Working data START

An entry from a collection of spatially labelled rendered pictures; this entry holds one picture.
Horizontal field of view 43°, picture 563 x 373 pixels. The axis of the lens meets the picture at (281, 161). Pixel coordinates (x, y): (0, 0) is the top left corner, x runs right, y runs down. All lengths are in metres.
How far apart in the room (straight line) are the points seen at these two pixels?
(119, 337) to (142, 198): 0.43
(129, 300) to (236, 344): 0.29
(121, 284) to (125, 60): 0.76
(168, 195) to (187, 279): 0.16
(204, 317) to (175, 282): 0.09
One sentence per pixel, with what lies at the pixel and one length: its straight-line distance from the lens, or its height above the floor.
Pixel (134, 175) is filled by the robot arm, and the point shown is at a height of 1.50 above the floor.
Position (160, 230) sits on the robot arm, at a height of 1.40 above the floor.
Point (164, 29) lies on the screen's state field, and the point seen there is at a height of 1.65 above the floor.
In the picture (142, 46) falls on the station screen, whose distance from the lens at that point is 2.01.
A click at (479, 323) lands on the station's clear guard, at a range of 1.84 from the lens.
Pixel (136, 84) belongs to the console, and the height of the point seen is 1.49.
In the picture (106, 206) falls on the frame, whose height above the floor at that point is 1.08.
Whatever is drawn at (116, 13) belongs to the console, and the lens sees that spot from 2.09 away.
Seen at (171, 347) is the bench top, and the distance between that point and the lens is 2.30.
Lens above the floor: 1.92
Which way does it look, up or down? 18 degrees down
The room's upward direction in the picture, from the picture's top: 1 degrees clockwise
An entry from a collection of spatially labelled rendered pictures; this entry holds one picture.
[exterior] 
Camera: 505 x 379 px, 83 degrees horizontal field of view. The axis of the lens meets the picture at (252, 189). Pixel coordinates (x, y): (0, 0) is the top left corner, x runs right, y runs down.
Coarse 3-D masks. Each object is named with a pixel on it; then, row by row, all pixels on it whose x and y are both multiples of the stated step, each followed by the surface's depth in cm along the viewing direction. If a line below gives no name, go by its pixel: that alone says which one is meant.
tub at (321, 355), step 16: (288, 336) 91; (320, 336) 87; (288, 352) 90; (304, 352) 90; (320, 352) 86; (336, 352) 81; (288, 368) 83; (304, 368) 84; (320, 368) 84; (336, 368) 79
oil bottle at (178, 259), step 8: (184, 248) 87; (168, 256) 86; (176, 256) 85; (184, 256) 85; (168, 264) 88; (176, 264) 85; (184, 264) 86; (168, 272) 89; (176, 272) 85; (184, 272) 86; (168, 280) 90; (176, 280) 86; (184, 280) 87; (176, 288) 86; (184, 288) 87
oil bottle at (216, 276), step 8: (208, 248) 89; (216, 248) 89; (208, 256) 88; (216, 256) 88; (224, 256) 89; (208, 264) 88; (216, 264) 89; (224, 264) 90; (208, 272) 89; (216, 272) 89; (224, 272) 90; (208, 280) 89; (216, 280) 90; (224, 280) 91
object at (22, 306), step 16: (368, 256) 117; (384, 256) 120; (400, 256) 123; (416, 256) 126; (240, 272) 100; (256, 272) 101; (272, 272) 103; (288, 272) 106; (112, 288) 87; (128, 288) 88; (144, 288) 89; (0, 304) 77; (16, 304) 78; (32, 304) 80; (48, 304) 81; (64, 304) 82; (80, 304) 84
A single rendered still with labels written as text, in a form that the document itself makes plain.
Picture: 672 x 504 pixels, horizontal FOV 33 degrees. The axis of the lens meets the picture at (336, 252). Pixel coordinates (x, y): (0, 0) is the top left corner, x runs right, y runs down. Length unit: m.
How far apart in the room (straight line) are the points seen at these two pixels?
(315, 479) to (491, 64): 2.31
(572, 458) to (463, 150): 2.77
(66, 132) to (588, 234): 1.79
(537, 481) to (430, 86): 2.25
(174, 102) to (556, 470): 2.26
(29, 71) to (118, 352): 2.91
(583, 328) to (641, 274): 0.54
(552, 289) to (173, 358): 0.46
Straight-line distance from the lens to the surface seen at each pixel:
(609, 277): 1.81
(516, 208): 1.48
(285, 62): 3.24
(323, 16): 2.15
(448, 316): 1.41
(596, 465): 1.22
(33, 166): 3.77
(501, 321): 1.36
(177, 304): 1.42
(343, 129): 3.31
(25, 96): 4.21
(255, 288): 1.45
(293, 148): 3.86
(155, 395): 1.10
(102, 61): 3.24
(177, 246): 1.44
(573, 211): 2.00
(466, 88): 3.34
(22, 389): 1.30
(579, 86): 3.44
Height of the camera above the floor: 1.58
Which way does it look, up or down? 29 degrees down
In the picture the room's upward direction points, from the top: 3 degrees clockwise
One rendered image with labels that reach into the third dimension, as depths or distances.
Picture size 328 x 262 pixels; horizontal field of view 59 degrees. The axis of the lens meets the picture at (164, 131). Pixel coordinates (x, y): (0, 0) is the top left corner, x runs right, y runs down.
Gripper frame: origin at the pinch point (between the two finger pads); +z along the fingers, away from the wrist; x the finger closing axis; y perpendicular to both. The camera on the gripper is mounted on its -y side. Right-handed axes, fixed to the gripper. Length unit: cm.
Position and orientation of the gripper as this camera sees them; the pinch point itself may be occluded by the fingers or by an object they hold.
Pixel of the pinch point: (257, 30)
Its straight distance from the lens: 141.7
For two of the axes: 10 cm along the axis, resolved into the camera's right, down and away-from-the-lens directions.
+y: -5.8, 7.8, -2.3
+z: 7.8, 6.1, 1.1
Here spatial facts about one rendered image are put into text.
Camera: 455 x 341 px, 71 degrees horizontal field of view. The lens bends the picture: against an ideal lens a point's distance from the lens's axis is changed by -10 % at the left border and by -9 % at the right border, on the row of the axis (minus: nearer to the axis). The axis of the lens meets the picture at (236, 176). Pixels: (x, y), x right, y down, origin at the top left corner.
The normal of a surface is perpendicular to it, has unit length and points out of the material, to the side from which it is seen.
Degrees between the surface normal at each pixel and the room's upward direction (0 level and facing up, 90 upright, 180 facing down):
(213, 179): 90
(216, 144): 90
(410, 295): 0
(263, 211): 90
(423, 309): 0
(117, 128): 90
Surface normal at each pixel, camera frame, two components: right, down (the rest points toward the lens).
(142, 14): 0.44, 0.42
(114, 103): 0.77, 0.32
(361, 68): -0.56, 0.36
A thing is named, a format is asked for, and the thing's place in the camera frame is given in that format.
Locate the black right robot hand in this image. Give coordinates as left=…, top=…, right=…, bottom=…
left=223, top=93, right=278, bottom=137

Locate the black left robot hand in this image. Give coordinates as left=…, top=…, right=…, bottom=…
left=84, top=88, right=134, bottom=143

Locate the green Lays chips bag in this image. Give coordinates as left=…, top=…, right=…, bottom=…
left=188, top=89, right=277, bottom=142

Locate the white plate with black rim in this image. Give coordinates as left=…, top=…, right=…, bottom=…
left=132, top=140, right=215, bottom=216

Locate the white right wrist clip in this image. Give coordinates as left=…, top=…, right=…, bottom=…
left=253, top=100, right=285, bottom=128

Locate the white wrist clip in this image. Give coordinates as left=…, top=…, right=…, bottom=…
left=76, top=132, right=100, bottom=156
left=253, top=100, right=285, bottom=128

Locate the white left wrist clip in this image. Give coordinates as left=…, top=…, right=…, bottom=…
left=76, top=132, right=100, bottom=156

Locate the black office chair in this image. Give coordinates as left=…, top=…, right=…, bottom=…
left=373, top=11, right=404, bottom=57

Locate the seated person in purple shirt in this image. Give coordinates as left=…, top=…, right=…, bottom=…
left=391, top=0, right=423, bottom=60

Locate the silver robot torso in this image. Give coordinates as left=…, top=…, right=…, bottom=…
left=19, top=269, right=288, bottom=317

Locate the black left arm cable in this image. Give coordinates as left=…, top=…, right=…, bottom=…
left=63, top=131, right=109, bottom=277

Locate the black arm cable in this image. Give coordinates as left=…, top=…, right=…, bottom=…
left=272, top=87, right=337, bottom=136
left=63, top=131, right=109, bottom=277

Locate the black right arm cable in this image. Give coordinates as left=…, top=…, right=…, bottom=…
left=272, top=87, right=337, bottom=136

Working data END

Exercise:
Search the records for the word "that" and copy every line where it occurs.

Answer:
In the picture (142, 46) falls on the station screen, whose distance from the lens at that point is 2.01.
In the picture (106, 206) falls on the frame, whose height above the floor at that point is 1.08.
Whatever is drawn at (116, 13) belongs to the console, and the lens sees that spot from 2.09 away.
Seen at (171, 347) is the bench top, and the distance between that point and the lens is 2.30.
Coarse 3-D masks. Each object is named with a pixel on it; then, row by row, all pixels on it whose x and y are both multiples of the stated step, each followed by the surface's depth in cm along the viewing direction. If a line below gives no name, go by its pixel: that alone says which one is meant.
A single rendered still with labels written as text, in a form that the document itself makes plain.
One rendered image with labels that reach into the third dimension, as depths or distances.
A thing is named, a format is asked for, and the thing's place in the camera frame is given in that format.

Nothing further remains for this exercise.